PROBLEM TO WORK ON:
Show every line of the data below that includes the word "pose".

DATA SECTION:

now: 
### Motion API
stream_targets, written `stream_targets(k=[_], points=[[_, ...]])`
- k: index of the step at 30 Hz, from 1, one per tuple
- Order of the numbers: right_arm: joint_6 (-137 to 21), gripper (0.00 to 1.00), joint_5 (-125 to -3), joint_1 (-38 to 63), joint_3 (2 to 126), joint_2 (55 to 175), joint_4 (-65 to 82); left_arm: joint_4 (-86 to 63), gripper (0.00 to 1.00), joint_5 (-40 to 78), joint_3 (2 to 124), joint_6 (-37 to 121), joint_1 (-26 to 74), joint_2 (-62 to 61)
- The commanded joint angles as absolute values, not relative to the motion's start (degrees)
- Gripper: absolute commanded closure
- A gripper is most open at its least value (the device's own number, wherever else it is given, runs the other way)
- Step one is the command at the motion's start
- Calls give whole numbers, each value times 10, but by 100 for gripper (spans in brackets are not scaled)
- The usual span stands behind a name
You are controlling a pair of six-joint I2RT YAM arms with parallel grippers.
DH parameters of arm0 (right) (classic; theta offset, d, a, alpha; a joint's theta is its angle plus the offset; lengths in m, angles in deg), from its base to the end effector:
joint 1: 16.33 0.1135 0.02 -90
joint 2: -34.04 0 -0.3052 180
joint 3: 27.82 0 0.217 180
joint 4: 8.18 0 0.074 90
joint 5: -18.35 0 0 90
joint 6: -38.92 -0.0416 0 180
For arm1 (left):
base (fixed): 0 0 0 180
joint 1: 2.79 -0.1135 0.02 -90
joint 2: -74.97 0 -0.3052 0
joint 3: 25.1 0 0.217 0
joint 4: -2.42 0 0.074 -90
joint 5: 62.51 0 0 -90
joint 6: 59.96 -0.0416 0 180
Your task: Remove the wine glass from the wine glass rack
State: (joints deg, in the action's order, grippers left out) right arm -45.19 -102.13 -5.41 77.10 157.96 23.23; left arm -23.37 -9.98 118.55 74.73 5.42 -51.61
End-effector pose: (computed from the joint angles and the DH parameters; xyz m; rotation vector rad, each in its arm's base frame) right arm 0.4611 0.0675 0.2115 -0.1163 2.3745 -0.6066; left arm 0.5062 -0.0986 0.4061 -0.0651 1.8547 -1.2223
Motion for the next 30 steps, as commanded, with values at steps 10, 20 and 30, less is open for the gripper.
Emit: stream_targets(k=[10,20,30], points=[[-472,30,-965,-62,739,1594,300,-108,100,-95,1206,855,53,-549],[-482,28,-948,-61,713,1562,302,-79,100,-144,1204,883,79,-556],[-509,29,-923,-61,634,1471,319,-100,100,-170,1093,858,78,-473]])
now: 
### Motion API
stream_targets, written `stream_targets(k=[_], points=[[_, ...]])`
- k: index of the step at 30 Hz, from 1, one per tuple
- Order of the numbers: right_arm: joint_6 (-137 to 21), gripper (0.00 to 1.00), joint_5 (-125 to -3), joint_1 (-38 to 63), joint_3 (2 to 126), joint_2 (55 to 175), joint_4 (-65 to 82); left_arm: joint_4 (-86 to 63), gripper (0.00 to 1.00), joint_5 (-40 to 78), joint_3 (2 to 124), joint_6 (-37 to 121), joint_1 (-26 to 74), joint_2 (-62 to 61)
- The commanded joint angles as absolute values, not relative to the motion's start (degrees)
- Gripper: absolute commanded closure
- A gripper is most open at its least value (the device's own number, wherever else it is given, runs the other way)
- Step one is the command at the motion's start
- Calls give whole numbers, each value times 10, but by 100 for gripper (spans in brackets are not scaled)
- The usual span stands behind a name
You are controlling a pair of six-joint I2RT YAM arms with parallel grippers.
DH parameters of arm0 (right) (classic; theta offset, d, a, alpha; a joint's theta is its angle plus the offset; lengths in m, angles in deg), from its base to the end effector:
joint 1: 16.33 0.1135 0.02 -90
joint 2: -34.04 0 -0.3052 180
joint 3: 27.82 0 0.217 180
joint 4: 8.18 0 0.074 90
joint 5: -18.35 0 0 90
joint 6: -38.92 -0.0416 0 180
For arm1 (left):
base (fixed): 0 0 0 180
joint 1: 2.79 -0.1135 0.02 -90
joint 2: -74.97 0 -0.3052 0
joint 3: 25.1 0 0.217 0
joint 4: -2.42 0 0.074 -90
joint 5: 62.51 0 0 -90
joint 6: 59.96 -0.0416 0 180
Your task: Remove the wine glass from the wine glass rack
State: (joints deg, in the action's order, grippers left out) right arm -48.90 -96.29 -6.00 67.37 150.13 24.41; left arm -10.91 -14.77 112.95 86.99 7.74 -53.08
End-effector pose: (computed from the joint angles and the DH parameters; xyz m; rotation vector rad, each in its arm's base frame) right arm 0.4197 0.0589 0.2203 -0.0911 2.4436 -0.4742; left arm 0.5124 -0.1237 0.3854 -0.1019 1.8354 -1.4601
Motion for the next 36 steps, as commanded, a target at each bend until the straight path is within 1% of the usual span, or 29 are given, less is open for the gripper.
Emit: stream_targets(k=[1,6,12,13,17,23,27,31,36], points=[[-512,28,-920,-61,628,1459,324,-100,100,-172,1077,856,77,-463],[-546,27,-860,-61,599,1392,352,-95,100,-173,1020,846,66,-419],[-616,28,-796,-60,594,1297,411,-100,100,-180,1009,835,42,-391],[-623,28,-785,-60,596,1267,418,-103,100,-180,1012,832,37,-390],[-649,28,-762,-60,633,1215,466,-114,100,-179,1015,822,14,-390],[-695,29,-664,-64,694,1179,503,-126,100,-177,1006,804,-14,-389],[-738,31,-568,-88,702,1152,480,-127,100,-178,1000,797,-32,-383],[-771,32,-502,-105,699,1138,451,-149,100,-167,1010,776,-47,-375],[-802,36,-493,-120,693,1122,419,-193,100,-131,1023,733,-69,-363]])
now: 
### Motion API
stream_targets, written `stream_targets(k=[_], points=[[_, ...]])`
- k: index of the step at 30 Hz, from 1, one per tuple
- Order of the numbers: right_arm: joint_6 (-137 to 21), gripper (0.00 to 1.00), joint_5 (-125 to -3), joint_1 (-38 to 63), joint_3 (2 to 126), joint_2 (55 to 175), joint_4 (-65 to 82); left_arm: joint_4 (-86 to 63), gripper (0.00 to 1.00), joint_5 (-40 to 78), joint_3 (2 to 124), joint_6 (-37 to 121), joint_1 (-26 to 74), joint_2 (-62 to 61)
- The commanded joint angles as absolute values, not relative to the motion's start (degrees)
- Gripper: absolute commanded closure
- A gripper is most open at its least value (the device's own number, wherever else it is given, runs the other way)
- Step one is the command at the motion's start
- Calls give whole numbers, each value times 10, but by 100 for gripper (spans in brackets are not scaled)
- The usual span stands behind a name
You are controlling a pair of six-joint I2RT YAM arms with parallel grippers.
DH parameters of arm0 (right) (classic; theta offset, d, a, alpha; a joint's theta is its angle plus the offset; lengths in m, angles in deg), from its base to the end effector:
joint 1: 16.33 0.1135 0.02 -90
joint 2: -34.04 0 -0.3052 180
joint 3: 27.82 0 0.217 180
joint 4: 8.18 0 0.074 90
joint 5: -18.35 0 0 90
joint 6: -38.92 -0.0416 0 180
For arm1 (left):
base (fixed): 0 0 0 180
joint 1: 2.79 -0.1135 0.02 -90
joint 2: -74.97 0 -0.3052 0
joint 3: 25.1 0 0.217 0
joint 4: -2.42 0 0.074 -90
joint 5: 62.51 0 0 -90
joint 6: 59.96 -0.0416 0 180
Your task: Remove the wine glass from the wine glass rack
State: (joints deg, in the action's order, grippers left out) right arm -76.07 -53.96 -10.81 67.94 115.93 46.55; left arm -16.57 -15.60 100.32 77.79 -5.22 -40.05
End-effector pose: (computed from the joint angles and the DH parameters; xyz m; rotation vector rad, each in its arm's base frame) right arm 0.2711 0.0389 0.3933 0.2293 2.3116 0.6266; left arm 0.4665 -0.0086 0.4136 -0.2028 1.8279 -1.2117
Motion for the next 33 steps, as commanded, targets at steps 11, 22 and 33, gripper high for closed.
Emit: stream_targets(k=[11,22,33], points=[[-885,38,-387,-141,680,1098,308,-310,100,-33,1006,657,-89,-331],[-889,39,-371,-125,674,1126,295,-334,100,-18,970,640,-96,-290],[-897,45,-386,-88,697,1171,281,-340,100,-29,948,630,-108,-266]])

RESPONSE TO THIS TASK:
End-effector pose: (computed from the joint angles and the DH parameters; xyz m; rotation vector rad, each in its arm's base frame) right arm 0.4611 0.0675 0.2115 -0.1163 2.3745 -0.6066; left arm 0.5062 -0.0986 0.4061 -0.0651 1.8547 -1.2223
End-effector pose: (computed from the joint angles and the DH parameters; xyz m; rotation vector rad, each in its arm's base frame) right arm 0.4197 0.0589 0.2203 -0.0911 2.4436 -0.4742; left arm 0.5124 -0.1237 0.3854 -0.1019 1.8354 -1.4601
End-effector pose: (computed from the joint angles and the DH parameters; xyz m; rotation vector rad, each in its arm's base frame) right arm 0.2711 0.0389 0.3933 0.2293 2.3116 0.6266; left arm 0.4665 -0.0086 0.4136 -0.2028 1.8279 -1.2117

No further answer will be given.